● **WHAT YOU NEED TO DO**: No picture belongs in the answer, which must hold exactly the lines from the one with "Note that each" through the final line below.

-- RAW DATA follows --

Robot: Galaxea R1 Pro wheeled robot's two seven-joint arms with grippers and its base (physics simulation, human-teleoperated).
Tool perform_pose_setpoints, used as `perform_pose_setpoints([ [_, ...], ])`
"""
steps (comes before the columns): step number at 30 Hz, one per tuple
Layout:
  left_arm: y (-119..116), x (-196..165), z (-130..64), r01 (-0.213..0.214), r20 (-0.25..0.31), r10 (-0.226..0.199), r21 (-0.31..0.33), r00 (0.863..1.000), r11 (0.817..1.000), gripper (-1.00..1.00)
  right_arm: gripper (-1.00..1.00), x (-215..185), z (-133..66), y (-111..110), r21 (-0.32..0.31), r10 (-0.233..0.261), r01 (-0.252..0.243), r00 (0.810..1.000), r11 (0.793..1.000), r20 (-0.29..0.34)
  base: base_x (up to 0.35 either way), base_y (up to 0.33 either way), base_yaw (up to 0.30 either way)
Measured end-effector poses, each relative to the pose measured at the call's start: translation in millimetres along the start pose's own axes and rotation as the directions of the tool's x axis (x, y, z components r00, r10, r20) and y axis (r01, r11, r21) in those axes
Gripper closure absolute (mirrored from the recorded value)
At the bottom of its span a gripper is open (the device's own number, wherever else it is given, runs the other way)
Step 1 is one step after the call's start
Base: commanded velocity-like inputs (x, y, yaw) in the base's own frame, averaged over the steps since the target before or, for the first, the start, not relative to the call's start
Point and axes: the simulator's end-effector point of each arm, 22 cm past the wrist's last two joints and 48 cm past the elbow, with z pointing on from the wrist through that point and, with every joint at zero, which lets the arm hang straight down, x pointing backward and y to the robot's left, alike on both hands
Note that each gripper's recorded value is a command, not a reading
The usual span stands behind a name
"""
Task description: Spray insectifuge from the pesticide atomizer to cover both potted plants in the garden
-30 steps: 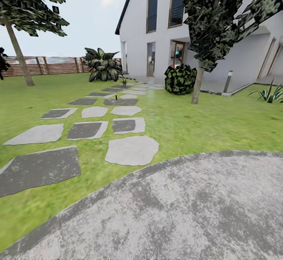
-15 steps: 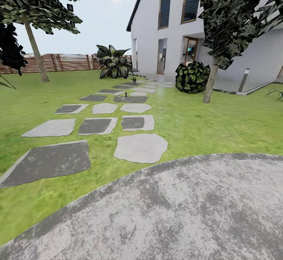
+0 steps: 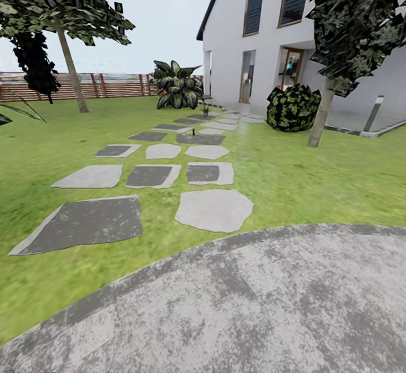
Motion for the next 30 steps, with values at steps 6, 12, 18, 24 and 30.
perform_pose_setpoints([
  [6,-0.3,3.5,-0.8,-0.001,-0.007,0.001,0.001,1.000,1.000,-1.00,-1.00,-1.0,0.1,2.6,-0.003,0.004,-0.004,1.000,1.000,0.002,0.139,0.000,0.019],
  [12,0.4,3.7,-0.9,-0.001,-0.007,0.001,0.000,1.000,1.000,-1.00,-1.00,0.0,-0.1,1.9,-0.001,0.004,-0.004,1.000,1.000,0.000,0.313,0.000,0.001],
  [18,-2.1,4.3,-1.3,-0.005,-0.007,0.005,0.007,1.000,1.000,-1.00,-1.00,0.5,-0.2,-2.0,0.005,0.002,-0.002,1.000,1.000,-0.001,0.330,0.000,0.000],
  [24,-5.9,12.9,-2.8,-0.023,-0.025,0.023,0.019,0.999,1.000,-1.00,-1.00,0.1,-0.2,-3.5,0.008,0.005,-0.005,1.000,1.000,0.001,0.330,0.000,0.000],
  [30,-6.5,15.4,-3.2,-0.025,-0.031,0.026,0.022,0.999,0.999,-1.00,-1.00,0.2,-0.2,-4.8,0.012,0.012,-0.012,1.000,1.000,0.000,0.328,0.000,0.000],
])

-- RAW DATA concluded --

● **ANSWER SECTION**:
Note that each gripper's recorded value is a command, not a reading
The usual span stands behind a name
"""
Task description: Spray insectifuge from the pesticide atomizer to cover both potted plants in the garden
-30 steps: 
-15 steps: 
+0 steps: 
Motion for the next 30 steps, with values at steps 6, 12, 18, 24 and 30.
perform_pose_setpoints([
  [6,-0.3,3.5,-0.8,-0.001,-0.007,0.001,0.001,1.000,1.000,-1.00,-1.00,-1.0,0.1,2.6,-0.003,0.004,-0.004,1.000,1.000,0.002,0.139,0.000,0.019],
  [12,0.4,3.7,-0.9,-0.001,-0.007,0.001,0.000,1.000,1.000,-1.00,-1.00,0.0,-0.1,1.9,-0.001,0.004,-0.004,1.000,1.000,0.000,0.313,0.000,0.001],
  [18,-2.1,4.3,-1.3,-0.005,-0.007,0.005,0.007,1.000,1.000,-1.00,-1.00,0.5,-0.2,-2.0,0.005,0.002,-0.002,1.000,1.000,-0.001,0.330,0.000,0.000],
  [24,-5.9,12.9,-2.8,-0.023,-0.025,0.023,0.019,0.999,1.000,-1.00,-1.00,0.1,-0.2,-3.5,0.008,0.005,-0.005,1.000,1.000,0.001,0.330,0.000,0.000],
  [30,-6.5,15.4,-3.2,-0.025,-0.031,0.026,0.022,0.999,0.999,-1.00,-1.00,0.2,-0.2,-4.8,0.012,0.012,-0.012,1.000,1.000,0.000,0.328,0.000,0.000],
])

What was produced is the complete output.